GAN Limited Shareholders Approve SEGA SAMMY Merger Proposal At Special General Meeting Of Shareholders
GAN Limited (the "Company" or "GAN") (NASDAQ:GAN), a leading North American B2B technology provider of real money internet gaming solutions and a leading International B2C operator of Internet sports betting, today announced that, at a special general meeting of its shareholders held on February 13, 2024, GAN shareholders overwhelmingly approved the previously announced merger agreement and merger of GAN and a subsidiary of SEGA SAMMY CREATION INC. ("SSC"), an affiliate of SEGA SAMMY HOLDINGS INC. ("SEGA SAMMY HOLDINGS").
Over 95% of the votes cast voted in favor of the approval of the merger agreement and the merger. Approximately 51% of GAN's issued ordinary shares as of the close of business on January 2, 2024, the record date for the meeting, were represented at the meeting. Shareholders also approved, on a non-binding advisory basis, the compensation that may be paid or become payable to GAN's named executive officers in connection with the merger.

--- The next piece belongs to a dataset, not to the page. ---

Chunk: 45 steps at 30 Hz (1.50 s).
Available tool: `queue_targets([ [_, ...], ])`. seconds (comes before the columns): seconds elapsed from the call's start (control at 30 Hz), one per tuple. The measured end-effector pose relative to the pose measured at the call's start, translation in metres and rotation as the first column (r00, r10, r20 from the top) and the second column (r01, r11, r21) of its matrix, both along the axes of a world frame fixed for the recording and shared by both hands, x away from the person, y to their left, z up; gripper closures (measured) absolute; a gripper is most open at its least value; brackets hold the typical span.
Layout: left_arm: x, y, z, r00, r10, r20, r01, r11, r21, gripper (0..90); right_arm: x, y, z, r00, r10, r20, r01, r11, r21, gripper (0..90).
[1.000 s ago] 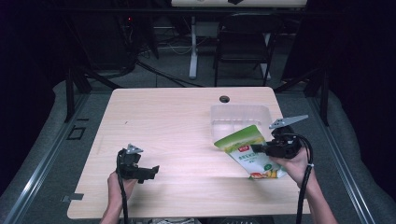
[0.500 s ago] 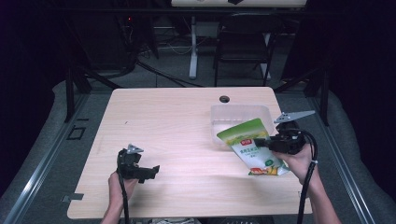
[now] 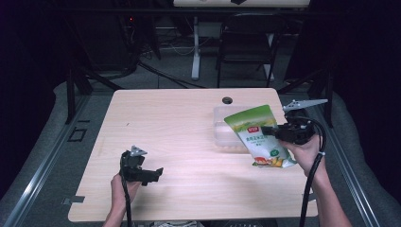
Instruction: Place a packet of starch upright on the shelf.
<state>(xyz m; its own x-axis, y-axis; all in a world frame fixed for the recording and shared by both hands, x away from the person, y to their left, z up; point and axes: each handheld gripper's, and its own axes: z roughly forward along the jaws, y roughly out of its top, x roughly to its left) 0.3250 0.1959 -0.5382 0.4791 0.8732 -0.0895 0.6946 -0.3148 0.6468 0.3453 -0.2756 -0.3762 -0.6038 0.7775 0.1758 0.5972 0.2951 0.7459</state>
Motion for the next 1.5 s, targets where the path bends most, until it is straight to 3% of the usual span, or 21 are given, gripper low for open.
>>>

The final voting results will be reported on a Form 8-K filed with the SEC by GAN with respect to the special shareholder meeting.

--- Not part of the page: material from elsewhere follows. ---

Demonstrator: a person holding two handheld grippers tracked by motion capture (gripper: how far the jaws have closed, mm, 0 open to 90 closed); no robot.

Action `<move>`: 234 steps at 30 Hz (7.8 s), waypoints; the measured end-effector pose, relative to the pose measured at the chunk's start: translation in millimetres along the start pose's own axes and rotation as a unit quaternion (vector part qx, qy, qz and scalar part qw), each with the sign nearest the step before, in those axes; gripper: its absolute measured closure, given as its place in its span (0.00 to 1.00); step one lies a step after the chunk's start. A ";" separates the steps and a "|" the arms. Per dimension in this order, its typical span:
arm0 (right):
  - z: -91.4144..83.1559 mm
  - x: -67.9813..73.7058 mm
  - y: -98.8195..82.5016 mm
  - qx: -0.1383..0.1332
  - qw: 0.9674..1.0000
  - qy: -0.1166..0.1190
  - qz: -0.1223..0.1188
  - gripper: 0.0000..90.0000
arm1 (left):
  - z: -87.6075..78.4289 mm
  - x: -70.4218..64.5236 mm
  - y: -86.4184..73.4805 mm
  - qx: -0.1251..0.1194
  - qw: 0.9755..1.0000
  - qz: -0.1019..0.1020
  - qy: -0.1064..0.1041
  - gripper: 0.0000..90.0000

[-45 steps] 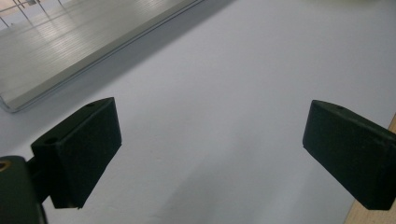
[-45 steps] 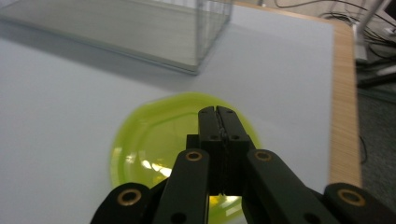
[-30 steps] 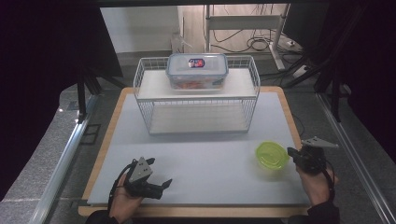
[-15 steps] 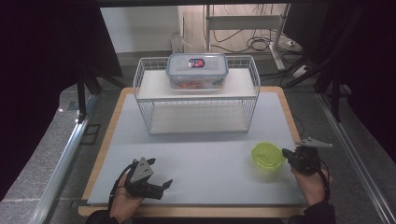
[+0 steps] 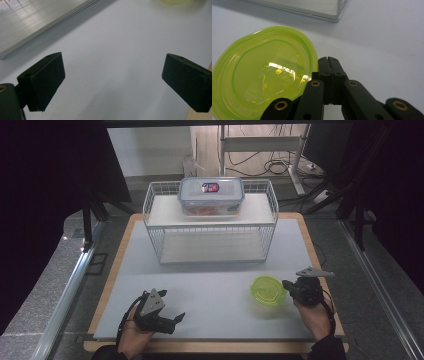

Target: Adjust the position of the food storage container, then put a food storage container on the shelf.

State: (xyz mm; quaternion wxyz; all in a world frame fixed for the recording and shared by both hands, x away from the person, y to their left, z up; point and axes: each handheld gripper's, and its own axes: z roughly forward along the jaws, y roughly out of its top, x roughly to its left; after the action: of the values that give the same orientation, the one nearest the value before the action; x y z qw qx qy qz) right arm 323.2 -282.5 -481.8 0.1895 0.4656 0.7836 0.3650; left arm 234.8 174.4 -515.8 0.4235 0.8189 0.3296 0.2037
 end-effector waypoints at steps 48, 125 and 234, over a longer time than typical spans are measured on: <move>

The closing of the merger is expected to occur in late 2024 or early 2025, subject to the satisfaction or waiver of certain conditions to closing, including the approval of the merger and change in control of GAN by certain gaming authorities. If the merger is completed, each GAN ordinary share issued immediately prior to the effective time of the merger will be automatically cancelled and converted into the right to receive $1.97 in cash with respect to each such ordinary share, without interest and less applicable withholding taxes. Upon the completion of the merger, GAN will cease to be a publicly-traded company and its ordinary shares will be delisted from The Nasdaq Capital Market and deregistered under the Securities Exchange Act of 1934, as amended.